All the themes of our culture were there. In this fictional documentary set during the 1920s and 1930s a non-descript American called Leonard Zelig (Woody Allen) achieves notoriety for his ability to look, act and sound like anyone he meets. He ingratiates himself with everyone from the lower echelons of society to F. Scott Fitzgerald and the Pope becoming famous as The Changing Man. Even Hollywood comes calling and makes a film about him. His chameleon-like skill catches the eye of Eudora Fletcher (Mia Farrow), a psychiatrist who thinks Zelig is in need of serious cognitive analysis as someone who goes to extremes to make himself fit into society. Their relationship moves in a direction that’s not often covered in medical textbooks as she hypnotises him I’m certain it’s something he picked up from eating Mexican food. A formally and technically brilliant and absolutely hilarious spoof documentary that integrates real and manipulated newsreel footage with faked home movies, a film within a film, period photographs of the leads and interviews with contemporary personalities, real and imagined, from Susan Sontag and Saul Bellow to ‘Eudora Fletcher’ (Ellen Garrison) in the present day. Even Bruno Bettelheim shows up to declare the subject the ultimate conformist.
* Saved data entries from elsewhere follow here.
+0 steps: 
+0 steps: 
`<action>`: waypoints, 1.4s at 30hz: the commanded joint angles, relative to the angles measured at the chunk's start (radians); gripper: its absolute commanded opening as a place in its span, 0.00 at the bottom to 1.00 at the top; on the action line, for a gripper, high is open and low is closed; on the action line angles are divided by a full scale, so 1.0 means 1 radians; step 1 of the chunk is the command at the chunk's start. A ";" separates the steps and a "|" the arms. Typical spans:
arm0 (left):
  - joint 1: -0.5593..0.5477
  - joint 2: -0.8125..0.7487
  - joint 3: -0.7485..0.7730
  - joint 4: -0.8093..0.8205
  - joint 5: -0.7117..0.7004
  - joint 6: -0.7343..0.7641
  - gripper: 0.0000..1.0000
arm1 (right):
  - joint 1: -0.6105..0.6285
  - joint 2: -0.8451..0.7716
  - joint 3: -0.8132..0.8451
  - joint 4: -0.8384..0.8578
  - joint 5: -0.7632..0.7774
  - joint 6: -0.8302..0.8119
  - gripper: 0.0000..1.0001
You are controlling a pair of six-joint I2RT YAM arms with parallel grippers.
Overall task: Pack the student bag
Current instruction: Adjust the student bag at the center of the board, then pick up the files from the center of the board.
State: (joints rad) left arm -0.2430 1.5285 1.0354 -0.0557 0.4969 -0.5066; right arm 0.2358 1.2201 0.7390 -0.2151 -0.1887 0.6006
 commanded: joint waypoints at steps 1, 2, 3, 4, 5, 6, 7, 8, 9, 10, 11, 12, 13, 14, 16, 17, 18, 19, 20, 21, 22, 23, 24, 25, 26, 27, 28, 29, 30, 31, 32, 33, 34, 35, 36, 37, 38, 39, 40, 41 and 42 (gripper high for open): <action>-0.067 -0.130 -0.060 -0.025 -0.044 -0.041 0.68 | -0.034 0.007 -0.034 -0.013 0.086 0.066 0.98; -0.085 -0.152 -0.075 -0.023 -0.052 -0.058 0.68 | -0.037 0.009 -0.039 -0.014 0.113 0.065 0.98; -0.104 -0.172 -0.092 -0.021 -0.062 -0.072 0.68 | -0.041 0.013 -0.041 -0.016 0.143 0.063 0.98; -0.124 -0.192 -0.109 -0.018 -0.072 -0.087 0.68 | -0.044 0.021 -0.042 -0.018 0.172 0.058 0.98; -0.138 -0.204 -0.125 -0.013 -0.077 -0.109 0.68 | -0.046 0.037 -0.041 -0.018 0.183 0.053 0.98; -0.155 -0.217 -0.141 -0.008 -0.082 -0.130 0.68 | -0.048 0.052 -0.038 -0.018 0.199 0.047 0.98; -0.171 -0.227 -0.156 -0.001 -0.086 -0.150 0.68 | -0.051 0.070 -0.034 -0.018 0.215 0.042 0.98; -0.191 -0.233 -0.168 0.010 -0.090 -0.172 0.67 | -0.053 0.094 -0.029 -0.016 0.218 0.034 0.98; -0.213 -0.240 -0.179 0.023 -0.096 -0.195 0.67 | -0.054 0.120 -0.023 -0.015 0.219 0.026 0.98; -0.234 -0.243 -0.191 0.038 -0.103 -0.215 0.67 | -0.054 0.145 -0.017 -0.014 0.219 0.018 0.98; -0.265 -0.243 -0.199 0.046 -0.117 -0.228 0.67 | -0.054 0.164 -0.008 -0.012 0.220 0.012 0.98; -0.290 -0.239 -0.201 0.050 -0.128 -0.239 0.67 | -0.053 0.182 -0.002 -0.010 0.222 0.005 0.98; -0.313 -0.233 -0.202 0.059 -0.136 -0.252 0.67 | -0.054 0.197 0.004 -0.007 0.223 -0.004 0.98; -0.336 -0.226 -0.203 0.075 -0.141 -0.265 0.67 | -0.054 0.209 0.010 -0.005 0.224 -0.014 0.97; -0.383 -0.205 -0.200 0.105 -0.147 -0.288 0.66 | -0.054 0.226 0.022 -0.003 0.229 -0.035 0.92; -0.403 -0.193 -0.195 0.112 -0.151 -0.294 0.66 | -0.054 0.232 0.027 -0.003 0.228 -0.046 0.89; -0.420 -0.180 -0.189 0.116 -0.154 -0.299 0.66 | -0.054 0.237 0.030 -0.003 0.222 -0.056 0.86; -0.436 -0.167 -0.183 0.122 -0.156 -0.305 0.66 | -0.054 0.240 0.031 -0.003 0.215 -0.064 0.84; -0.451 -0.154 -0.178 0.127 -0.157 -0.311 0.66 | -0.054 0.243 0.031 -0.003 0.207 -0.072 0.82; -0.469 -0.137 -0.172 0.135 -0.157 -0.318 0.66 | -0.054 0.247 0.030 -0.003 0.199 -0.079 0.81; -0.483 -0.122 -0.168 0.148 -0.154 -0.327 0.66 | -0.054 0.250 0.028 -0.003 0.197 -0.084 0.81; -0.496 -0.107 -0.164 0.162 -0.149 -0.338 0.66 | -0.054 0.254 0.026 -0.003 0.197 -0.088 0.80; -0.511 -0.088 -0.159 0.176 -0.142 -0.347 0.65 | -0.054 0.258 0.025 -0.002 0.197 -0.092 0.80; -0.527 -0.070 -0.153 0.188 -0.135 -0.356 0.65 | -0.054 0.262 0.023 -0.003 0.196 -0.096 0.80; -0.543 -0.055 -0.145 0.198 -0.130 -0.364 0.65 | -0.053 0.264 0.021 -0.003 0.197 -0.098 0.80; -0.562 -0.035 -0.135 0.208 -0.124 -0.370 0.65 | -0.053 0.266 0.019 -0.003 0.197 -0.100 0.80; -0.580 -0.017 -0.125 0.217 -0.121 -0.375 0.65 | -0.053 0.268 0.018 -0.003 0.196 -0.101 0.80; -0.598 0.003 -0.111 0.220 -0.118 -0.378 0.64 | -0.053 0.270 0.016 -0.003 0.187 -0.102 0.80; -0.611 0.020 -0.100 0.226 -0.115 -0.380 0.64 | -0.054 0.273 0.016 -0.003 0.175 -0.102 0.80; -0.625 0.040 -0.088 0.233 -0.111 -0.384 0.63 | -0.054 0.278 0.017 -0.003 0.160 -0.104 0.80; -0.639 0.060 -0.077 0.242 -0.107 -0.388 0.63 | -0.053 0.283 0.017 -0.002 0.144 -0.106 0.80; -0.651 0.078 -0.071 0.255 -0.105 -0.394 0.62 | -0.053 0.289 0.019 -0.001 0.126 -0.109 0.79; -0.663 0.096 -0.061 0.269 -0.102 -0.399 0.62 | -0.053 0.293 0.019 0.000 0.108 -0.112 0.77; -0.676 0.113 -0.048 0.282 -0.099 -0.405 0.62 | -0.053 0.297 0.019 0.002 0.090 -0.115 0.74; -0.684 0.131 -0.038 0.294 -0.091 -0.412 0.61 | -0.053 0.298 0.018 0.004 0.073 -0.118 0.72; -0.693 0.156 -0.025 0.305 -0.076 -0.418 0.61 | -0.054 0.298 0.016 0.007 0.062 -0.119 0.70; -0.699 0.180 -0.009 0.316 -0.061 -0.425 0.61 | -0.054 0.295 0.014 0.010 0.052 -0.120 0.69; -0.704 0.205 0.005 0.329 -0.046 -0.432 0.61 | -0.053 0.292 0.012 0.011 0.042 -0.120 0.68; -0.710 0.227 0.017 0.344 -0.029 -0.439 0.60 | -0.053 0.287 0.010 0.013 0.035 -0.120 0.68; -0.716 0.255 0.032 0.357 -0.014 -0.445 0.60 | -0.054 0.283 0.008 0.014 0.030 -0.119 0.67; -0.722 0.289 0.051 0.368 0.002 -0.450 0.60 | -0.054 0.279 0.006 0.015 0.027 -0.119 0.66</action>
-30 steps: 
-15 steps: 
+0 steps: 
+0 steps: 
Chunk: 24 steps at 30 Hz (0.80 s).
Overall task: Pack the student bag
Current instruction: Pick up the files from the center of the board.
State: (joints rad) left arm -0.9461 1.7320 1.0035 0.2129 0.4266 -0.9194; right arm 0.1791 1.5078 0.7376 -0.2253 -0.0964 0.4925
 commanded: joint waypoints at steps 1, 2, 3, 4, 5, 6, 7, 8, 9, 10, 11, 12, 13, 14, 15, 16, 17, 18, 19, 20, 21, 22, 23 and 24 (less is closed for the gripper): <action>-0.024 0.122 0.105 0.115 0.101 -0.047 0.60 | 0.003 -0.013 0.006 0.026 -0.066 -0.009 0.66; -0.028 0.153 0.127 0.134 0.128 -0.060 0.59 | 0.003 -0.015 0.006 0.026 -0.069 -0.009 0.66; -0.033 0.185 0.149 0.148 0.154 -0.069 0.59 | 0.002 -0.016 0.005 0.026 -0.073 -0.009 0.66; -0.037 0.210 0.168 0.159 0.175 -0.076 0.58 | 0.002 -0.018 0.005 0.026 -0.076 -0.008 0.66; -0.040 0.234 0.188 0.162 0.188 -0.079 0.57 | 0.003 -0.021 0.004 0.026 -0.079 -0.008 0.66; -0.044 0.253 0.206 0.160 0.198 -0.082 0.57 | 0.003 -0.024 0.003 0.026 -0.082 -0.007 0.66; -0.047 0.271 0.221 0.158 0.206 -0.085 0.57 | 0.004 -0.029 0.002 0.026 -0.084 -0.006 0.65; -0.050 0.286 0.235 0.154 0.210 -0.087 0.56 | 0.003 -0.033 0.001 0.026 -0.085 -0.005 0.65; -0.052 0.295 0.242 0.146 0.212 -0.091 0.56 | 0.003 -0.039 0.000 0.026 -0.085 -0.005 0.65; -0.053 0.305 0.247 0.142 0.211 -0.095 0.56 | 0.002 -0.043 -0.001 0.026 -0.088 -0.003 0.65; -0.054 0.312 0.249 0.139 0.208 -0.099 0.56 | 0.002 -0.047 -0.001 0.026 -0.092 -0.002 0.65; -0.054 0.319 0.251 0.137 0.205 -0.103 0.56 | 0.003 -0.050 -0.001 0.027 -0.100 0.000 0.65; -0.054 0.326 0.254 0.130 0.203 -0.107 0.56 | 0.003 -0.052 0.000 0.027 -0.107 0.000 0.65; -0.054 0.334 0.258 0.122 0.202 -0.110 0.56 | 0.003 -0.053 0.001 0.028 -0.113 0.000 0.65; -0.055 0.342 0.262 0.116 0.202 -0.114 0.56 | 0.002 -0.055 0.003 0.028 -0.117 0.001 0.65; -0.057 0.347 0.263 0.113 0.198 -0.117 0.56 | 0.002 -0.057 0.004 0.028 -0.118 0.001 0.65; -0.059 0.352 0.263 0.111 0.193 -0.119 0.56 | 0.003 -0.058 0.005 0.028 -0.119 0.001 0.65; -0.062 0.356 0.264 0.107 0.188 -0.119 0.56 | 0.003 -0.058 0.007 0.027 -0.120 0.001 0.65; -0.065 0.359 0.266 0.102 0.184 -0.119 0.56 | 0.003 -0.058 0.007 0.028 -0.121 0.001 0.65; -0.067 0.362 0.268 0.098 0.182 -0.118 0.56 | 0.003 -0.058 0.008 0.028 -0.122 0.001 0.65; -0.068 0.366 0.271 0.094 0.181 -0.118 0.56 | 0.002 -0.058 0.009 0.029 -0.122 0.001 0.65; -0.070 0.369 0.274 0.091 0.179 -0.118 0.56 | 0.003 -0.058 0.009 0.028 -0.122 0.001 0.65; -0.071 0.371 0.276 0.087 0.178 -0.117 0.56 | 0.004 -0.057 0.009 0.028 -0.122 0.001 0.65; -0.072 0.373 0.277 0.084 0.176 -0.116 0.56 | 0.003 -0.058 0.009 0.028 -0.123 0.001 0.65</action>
The sequence on the anti-semitism Zelig experiences as a child (his parents sided with the anti-semites, narrator Patrick Horgan informs us mournfully) is laugh out loud funny. Of course it has a payoff – in Nazi Germany. The editing alone is breathtaking, there is not a false moment and the music is superlative, forming a backdrop and a commentary as well as instilling in the audience a realistic feel for the time in which this is set. There are moments where you will not believe your eyes as Allen transforms into everyone he meets – regardless of race, shape or colour. An original and funny mockumentary that’s actually about the world we live in, an extreme response to childhood bullying and what we do to make ourselves fit in and where that could lead. You just told the truth and it sold papers – it never happened before!

 

The Big Chill (1983)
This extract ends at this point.